Start of Material for this task
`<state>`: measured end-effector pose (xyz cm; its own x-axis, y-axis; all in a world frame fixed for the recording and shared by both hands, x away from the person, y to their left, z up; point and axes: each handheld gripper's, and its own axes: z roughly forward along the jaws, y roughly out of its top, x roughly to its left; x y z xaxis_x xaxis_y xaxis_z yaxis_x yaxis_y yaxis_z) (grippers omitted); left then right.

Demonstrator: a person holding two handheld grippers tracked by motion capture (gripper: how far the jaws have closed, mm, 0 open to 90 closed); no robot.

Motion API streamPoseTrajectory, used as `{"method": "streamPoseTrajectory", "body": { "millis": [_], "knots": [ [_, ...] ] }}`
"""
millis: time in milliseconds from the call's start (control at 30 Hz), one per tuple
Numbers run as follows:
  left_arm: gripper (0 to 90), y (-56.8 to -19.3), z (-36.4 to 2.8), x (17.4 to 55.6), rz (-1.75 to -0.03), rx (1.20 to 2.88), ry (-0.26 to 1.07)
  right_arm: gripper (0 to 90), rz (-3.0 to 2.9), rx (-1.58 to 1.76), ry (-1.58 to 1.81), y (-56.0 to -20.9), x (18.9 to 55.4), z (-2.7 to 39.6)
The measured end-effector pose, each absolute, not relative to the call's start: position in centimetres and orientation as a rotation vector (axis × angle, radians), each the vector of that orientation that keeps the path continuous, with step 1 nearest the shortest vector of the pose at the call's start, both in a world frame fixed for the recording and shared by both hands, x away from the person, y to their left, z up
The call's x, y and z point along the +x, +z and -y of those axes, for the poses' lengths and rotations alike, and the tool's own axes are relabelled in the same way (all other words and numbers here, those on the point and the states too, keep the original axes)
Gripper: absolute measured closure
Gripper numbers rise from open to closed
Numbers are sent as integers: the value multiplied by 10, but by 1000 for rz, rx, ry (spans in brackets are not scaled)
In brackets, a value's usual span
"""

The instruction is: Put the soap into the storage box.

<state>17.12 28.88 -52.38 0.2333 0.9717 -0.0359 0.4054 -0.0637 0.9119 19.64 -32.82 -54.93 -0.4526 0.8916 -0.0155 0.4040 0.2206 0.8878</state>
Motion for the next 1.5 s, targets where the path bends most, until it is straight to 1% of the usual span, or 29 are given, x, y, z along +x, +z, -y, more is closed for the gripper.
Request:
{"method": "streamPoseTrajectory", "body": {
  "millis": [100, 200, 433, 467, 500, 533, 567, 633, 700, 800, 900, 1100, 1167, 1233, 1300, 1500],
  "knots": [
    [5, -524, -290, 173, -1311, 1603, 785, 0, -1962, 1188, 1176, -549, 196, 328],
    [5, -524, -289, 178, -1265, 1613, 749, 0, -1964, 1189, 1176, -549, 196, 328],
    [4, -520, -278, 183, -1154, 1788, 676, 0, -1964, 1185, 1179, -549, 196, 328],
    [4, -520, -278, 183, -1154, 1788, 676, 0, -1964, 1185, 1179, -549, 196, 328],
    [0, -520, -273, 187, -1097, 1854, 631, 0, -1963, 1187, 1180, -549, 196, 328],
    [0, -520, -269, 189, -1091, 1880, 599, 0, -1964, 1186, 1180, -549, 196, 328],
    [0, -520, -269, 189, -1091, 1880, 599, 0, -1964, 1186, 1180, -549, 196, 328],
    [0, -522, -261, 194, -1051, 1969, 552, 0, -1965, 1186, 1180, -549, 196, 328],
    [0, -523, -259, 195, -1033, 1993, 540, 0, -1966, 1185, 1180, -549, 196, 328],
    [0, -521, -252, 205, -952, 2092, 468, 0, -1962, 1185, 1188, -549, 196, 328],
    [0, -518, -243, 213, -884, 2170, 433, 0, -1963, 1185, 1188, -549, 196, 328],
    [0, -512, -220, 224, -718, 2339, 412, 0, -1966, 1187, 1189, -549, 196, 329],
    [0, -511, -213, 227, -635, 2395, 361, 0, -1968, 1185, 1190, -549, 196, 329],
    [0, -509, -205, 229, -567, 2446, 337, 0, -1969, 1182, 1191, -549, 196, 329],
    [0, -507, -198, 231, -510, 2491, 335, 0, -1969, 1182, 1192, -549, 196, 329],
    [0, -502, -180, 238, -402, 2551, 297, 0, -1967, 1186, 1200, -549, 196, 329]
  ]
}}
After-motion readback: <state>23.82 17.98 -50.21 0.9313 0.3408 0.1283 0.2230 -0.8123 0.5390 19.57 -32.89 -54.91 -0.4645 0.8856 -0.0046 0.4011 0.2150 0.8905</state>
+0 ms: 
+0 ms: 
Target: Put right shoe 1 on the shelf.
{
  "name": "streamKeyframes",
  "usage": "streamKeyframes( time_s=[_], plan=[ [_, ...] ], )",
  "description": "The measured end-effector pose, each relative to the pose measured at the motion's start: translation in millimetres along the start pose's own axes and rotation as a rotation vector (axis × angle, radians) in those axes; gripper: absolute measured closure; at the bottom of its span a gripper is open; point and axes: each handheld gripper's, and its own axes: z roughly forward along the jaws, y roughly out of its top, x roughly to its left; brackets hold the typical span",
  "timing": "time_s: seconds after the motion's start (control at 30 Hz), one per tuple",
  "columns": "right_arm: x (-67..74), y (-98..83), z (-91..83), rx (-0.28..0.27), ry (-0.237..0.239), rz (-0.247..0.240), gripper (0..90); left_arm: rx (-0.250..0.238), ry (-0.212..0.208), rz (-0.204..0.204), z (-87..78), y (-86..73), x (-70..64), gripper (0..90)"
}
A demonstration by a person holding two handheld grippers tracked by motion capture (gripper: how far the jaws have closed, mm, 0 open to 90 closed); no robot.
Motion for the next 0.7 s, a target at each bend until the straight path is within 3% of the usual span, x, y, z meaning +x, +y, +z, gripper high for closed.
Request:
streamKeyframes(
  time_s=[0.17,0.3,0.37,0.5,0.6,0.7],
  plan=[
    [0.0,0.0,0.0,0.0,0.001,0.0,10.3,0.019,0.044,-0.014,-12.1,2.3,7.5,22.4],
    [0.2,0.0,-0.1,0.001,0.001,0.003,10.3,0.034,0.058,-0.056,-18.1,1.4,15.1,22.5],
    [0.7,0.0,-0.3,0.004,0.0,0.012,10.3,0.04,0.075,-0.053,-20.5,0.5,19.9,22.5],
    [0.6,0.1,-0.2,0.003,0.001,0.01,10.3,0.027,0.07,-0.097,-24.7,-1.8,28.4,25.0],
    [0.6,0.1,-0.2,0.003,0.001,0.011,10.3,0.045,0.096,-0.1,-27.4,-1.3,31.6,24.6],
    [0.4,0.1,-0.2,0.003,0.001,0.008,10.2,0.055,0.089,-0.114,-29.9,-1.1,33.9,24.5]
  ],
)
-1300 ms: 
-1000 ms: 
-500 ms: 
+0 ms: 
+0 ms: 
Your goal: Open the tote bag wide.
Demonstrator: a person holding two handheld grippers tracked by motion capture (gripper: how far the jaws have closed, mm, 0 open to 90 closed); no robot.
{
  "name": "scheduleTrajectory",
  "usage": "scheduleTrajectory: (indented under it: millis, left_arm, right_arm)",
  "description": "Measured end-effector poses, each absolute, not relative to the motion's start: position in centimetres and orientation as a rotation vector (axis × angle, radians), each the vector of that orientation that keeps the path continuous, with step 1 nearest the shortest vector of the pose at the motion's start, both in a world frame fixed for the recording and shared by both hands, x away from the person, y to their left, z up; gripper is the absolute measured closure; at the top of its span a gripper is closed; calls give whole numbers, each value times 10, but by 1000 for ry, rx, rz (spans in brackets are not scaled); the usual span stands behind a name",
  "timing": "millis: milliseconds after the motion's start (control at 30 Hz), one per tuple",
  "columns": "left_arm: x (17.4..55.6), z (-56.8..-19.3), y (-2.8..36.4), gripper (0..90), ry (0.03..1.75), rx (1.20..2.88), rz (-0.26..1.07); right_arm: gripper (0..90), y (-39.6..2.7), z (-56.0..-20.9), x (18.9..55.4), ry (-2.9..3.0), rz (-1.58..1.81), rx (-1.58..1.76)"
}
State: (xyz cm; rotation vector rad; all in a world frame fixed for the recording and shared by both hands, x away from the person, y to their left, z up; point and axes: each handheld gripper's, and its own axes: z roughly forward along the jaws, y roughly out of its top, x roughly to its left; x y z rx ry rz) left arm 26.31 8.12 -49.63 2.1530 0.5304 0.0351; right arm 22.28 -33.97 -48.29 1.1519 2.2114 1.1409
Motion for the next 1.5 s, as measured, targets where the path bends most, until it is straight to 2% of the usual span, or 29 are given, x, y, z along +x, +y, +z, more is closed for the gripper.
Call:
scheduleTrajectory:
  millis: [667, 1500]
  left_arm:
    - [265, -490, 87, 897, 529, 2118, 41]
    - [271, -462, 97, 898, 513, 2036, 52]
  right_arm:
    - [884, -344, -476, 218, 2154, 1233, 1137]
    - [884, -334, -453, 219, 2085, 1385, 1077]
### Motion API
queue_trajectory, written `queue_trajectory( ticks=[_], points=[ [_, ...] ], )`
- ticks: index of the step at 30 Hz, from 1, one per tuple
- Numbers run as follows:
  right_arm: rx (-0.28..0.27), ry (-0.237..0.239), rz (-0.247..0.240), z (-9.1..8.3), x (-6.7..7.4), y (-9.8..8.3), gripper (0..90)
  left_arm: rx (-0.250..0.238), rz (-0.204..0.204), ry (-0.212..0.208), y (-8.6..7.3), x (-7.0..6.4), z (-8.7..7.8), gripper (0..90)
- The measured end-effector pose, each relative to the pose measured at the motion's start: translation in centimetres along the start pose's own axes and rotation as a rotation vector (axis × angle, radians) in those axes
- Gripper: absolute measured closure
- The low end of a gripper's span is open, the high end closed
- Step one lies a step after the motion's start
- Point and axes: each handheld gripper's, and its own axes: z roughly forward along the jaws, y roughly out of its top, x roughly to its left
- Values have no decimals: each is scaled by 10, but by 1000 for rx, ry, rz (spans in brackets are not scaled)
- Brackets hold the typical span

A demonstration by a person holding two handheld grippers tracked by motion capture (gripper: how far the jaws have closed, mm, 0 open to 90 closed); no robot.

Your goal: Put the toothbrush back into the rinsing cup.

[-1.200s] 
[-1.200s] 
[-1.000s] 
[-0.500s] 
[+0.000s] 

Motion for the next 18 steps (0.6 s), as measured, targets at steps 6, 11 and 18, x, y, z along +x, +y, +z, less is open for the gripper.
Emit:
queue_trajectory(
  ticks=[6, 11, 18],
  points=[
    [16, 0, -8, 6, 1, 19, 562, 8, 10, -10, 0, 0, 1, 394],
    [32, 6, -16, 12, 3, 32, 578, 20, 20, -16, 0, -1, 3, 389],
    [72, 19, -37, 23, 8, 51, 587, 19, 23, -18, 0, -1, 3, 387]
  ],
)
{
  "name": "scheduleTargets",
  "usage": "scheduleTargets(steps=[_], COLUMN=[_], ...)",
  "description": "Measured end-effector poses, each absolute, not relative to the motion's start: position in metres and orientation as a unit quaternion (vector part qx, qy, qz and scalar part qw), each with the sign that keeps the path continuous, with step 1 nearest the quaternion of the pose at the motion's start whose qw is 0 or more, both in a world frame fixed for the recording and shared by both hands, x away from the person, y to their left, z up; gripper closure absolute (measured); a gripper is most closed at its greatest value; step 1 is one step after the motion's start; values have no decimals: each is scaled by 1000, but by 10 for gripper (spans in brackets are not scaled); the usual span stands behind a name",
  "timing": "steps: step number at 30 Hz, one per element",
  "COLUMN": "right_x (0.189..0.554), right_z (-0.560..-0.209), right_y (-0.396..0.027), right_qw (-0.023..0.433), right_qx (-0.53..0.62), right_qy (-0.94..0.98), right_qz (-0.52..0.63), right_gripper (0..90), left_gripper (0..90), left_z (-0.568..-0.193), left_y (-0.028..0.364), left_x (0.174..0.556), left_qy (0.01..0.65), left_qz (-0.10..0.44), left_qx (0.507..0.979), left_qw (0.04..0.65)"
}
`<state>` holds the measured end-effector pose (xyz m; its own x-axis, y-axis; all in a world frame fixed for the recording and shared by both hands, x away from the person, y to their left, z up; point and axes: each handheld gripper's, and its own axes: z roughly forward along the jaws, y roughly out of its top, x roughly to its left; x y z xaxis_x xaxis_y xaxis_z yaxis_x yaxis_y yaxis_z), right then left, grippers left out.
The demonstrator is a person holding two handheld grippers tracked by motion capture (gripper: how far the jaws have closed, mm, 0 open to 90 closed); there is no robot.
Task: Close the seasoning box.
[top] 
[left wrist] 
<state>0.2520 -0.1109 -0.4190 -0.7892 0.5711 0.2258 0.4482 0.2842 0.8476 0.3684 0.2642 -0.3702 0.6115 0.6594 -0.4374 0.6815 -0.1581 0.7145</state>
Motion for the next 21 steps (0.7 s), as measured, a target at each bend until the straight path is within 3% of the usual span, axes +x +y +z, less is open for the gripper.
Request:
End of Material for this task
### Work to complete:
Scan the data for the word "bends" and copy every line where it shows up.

### Response box:
Motion for the next 1.5 s, targets where the path bends most, until it is straight to 1% of the usual span, or 29 are given, x, y, z along +x, +z, -y, more is closed for the gripper.
Motion for the next 1.5 s, as measured, targets where the path bends most, until it is straight to 2% of the usual span, or 29 are given, x, y, z along +x, +y, +z, more is closed for the gripper.

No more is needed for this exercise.